McKeown M, Taylor W C, Kindle K L, Firtel R A, Bender W, Davidson N
Cell. 1978 Nov;15(3):789-800. doi: 10.1016/0092-8674(78)90264-7.
We have used an actin gene-containing restriction fragment of plasmid M6 (Kindle and Firtel, 1978) to select a second actin gene-containing plasmid which we have named pDd actin 2. This plasmid has been shown to contain two actin genes separated by 350 bp of nonactin DNA. When heteroduplexes are formed between any two of the three actin genes present in chimeric plasmids, the region of homology is 1100 +/- 100 bp. This is close to the minimum length required to code for actin protein. The 1100 bp region of intergene homology corresponds to the 1100 bp homology observed between M6 and the two actin cDNA plasmids pcDd actin B1 and pcDd actin A1 (Bender et al., 1978). We have no evidence for additional sequences common to either the 3' or 5' ends of the 1100 +/- 100 bp region of intergene homology. Thermal denaturation experiments show that different pairs of actin genes are diverged from each other by as much as 6--8%. There are two size classes of mRNA complementary to the three actin genes. These have lenghts of 1.25 and 1.35 kb as determined on methyl mercuric hydroxide-containing agarose gels. The possible linkage of these three actin genes to other actin genes is discussed.

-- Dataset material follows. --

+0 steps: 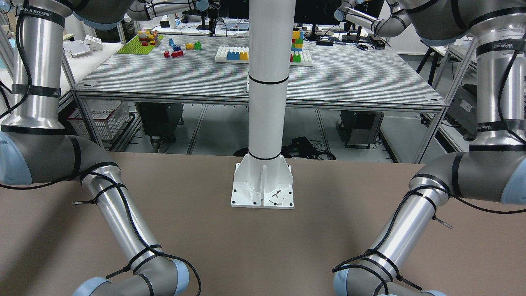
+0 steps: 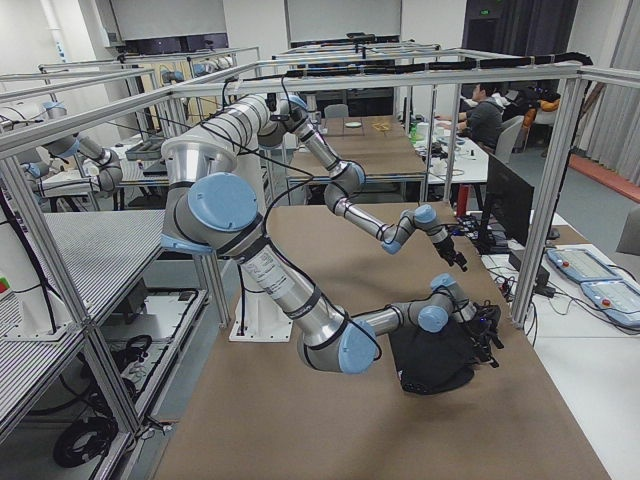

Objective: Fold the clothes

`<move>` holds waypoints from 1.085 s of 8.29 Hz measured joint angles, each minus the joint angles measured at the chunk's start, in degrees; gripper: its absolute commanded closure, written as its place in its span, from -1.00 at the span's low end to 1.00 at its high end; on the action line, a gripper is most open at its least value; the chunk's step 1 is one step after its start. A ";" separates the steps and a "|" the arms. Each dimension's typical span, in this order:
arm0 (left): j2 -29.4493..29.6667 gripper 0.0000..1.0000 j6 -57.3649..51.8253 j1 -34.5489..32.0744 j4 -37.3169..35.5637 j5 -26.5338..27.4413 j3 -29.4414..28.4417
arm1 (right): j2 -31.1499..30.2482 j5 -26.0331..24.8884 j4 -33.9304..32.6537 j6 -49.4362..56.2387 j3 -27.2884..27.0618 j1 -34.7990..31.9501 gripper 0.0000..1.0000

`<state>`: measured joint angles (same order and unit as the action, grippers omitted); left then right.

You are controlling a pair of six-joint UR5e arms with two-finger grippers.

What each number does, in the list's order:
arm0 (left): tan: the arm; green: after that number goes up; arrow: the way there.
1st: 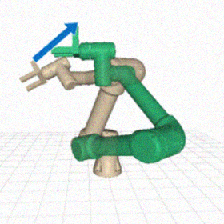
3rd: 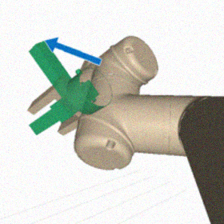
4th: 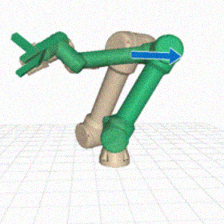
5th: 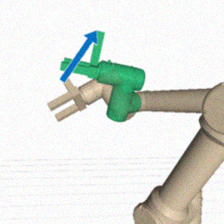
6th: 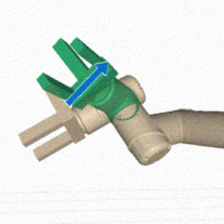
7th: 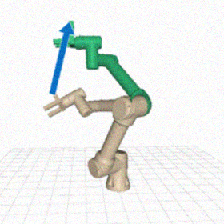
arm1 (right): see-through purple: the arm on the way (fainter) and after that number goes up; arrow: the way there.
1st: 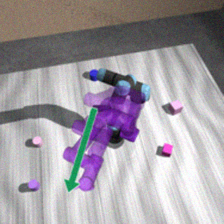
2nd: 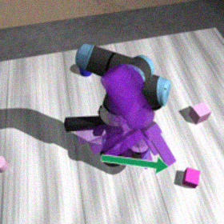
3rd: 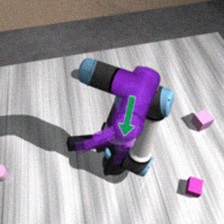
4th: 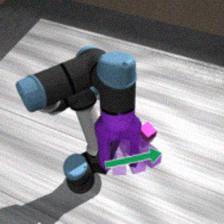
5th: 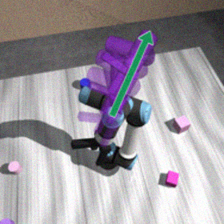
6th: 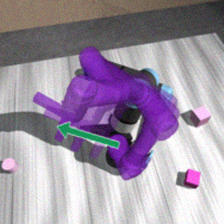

我们利用质粒M6中含肌动蛋白基因的限制性片段(Kindle和Firtel,1978年)筛选出了另一个含肌动蛋白基因的质粒,我们将其命名为pDd肌动蛋白2。已证明该质粒含有两个肌动蛋白基因,它们被350 bp的非肌动蛋白DNA隔开。当嵌合质粒中存在的三个肌动蛋白基因中的任意两个形成异源双链体时,同源区域为1100±100 bp。这接近编码肌动蛋白所需的最小长度。基因间同源性的1100 bp区域与M6和两个肌动蛋白cDNA质粒pcDd肌动蛋白B1和pcDd肌动蛋白A1之间观察到的1100 bp同源性相对应(Bender等人,1978年)。我们没有证据表明基因间同源性的1100±100 bp区域的3'或5'端存在其他共同序列。热变性实验表明,不同的肌动蛋白基因对彼此的差异高达6%-8%。有两种大小类别的mRNA与这三个肌动蛋白基因互补。在含甲基汞的琼脂糖凝胶上测定,它们的长度分别为1.25 kb和1.35 kb。讨论了这三个肌动蛋白基因与其他肌动蛋白基因可能的连锁关系。